Mémoire de thèse professionnelle réalisé par Sabine Corcos, étudiante en Mastère Spécialisé Politiques et actions publiques pour le développement durable (PAPDD), avec la collaboration du pôle Réseaux de Chaleur du CETE de l’Ouest – juin 2013.
Résumé
Les réseaux de chaleur et de froid consistent à centraliser la production de chaleur ou de froid pour desservir plusieurs usagers. Ils présentent généralement des avantages par rapport aux solutions décentralisées en matière de diminution des émissions de gaz à effet de serre mais aussi en termes de fiabilité et de sécurité. Les situations des réseaux de chaleur dans le monde sont très constrastées et dépendent fortement des politiques énergétiques menées dans les différents pays. Nous avons réalisé une étude comparative de leur situation en France et aux Etats-Unis.
Alors même que le chauffage urbain moderne est né aux Etats-Unis, les réseaux de chaleur ne couvrent aujourd’hui que 4% des besoins de chauffage. Ils ont été conçus par les Electric Utilities américaines à la fin du XIXème comme des moyens d’utiliser la chaleur fatale perdue lors de la production d’électricité. En France, où les 450 réseaux distribuent 6% de la chaleur consommée, ils ont accompagné les politiques d’urbanisation des années 60 et sont en majorité issus d’initiatives de collectivités locales. Alors que le secteur résidentiel constitue la majorité des clients des réseaux en France, c’est le secteur commercial ainsi que les campus universitaires qui sont majoritaires aux Etats-Unis.
La France a fixé des objectifs clairs en matière de politique énergie-climat contrairement aux Etats-Unis. Les lois Grenelle en France promeuvent directement les réseaux de chaleur conçus comme des outils de mobilisation massive des énergies renouvelables et de récupération. Le fonds chaleur, l’obligation d’étudier la faisabilité d’un réseau alimenté par des énergies renouvelables ou de récupération pour tout projet d’aménagement, la révision de la procédure de classement sont des mesures phares des lois Grenelle. Aux Etats-Unis, certaines politiques fédérales ou étatiques peuvent soutenir indirectement les réseaux via le soutien de la cogénération, à laquelle ils sont très souvent associés.
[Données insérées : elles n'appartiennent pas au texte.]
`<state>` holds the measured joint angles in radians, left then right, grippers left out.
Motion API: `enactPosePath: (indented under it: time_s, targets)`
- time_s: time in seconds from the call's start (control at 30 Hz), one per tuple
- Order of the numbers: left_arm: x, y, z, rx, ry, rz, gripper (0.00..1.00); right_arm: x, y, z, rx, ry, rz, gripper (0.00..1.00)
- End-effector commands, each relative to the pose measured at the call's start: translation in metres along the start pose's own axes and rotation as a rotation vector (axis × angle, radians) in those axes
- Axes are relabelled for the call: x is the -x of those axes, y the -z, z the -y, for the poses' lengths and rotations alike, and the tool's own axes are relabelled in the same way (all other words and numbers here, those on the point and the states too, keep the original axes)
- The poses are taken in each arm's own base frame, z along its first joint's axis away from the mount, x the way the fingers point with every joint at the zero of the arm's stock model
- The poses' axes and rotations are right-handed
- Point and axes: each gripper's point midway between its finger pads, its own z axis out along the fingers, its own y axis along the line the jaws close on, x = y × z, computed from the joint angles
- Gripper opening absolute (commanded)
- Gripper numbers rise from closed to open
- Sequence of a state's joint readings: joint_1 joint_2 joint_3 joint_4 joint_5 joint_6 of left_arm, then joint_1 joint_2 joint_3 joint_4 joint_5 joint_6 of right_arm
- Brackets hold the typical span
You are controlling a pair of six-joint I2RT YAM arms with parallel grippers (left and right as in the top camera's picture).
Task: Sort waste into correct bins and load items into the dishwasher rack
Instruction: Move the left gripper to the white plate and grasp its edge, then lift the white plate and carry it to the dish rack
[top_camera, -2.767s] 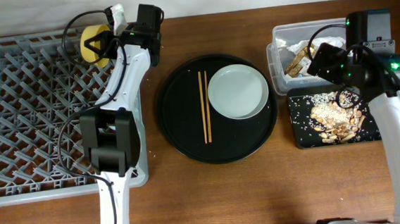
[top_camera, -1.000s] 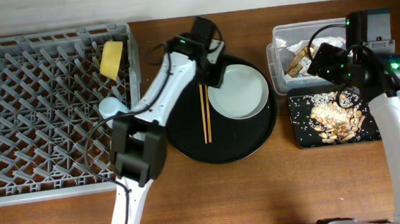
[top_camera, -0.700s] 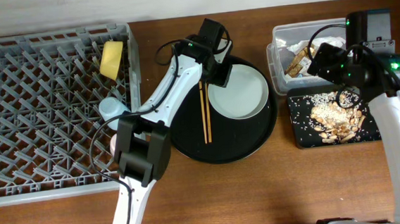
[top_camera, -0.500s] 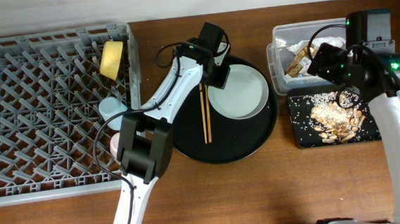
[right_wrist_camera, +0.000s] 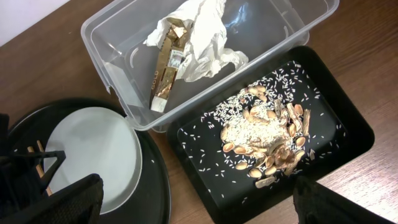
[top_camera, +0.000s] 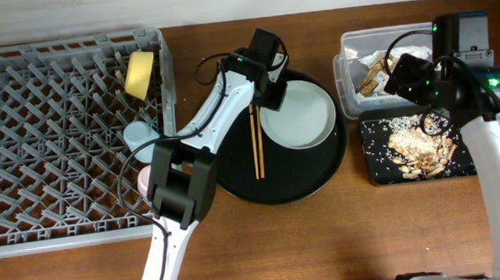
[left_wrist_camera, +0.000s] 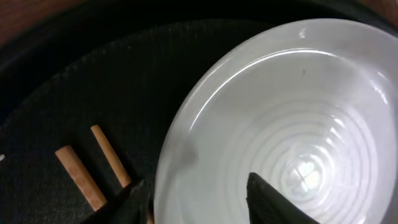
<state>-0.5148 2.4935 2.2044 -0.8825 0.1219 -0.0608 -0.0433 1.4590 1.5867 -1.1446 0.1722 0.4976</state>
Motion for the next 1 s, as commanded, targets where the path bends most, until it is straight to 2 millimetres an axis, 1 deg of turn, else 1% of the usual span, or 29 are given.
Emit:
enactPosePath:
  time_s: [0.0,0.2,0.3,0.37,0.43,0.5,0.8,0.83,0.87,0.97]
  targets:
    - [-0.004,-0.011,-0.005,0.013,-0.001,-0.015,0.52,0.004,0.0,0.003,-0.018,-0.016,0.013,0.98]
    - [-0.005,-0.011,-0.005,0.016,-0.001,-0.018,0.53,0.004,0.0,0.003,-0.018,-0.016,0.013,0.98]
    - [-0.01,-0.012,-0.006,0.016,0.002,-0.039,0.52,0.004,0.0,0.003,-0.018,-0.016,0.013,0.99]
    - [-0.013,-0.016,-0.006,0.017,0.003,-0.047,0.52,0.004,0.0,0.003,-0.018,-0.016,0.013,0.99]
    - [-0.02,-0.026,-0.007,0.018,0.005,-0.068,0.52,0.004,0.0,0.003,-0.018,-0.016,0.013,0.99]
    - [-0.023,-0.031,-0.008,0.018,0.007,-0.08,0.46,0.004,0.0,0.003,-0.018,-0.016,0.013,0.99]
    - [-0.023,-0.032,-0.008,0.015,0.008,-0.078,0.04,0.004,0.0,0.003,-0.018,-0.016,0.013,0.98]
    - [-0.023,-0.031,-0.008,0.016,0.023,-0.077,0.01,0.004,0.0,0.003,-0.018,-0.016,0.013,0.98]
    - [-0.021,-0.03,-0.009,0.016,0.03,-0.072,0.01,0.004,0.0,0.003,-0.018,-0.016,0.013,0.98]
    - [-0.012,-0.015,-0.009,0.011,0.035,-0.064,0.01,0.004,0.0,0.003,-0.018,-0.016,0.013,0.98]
Au niveau des Etats, on peut citer les Clean Energy Funds, Renewable and Alternative Portfolio Standars, Energy Efficient Ressource Standards.
Dans les deux pays, on note un renforcement du rôle des acteurs locaux à travers les outils de planification urbaine qui sont les plus adaptés pour permettre le déploiement des réseaux. De plus, la réglementation au niveau de la certification des bâtiments tend à évoluer en faveur des réseaux. Alors que les initiatives publiques sont majoritaires en France, aux Etats-Unis, la propriété et la responsabilité incombent plus largement aux entreprises privées. Cependant, un nombre croissant de villes, seules à avoir une vision de long terme, sont impliquées dans les nouveaux projets de réseaux fortement capitalistiques.
Quel avenir pour les réseaux de chaleur ? Des innovations visant à optimiser les paramètres des réseaux se développent. Le stockage d’énergie thermique, tout comme les réseaux basses températures par exemple, permettent de maximiser l’utilisation d’énergie renouvelable ou de récupération. Ces innovations sont clefs pour faire des réseaux des outils indispensables à la lutte contre l’effet de serre dans les deux pays. Aux Etats-Unis, il semble que la conscience des avantages sociétaux des réseaux se renforce. L’International District Energy Association milite pour obtenir davantage de politiques de soutien fédérales pour les réseaux de chaleur en mettant en avant la capacité des réseaux à mobiliser massivement les énergies renouvelables et de récupération, se rapprochant ainsi de la logique franco-européenne.